Source data:
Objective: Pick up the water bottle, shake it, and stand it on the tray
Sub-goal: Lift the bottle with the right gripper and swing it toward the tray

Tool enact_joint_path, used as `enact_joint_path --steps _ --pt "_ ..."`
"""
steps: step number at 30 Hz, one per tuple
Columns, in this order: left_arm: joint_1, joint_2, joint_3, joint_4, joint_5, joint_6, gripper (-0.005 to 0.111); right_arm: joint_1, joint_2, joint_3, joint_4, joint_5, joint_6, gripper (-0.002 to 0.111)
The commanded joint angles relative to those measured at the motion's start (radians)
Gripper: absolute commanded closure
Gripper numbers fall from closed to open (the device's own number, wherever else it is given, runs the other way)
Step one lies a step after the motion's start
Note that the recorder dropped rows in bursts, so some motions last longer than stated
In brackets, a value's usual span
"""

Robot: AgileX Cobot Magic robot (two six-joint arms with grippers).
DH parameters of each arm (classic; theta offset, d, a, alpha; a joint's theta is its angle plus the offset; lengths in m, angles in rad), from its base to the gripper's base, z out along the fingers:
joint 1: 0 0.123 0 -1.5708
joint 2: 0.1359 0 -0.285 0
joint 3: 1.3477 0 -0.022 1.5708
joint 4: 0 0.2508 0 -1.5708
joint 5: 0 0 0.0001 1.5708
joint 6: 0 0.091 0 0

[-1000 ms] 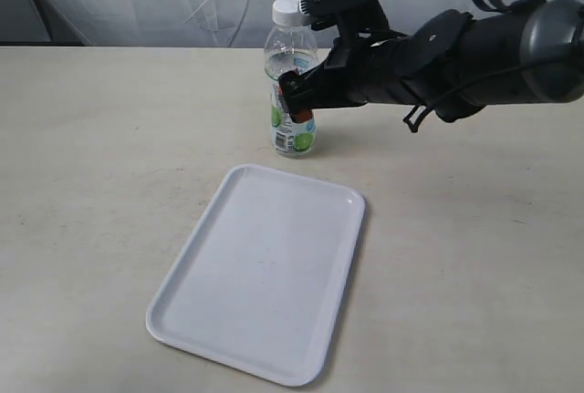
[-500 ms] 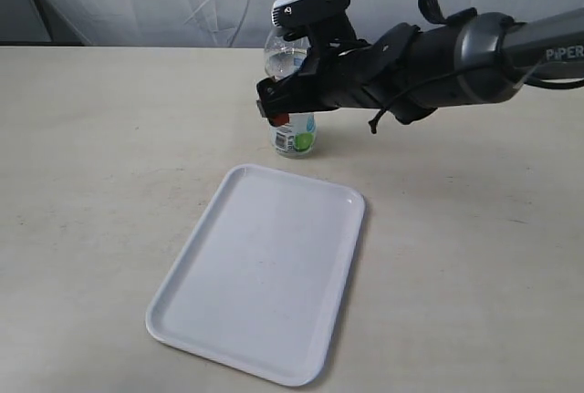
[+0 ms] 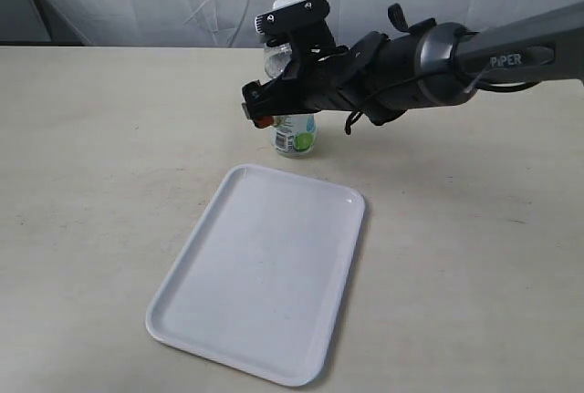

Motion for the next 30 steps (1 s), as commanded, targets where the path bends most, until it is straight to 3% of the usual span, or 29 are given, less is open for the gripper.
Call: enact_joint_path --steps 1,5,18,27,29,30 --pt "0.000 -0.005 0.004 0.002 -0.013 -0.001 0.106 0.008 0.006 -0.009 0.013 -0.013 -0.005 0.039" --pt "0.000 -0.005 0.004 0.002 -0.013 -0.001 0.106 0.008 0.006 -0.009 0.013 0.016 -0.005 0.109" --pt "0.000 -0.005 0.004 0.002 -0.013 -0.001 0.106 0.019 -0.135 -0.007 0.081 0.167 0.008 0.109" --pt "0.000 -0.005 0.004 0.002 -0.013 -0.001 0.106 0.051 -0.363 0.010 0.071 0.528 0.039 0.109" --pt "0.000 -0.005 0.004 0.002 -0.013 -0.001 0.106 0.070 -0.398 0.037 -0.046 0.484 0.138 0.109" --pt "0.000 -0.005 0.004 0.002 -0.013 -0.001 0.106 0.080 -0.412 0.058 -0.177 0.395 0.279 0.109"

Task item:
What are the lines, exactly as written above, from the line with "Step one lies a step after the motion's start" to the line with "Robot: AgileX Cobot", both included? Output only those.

Output for this exercise:
Step one lies a step after the motion's start
Note that the recorder dropped rows in bursts, so some motions last longer than stated
In brackets, a value's usual span
"""

Robot: AgileX Cobot Magic robot (two six-joint arms with grippers).

The answer is now complete.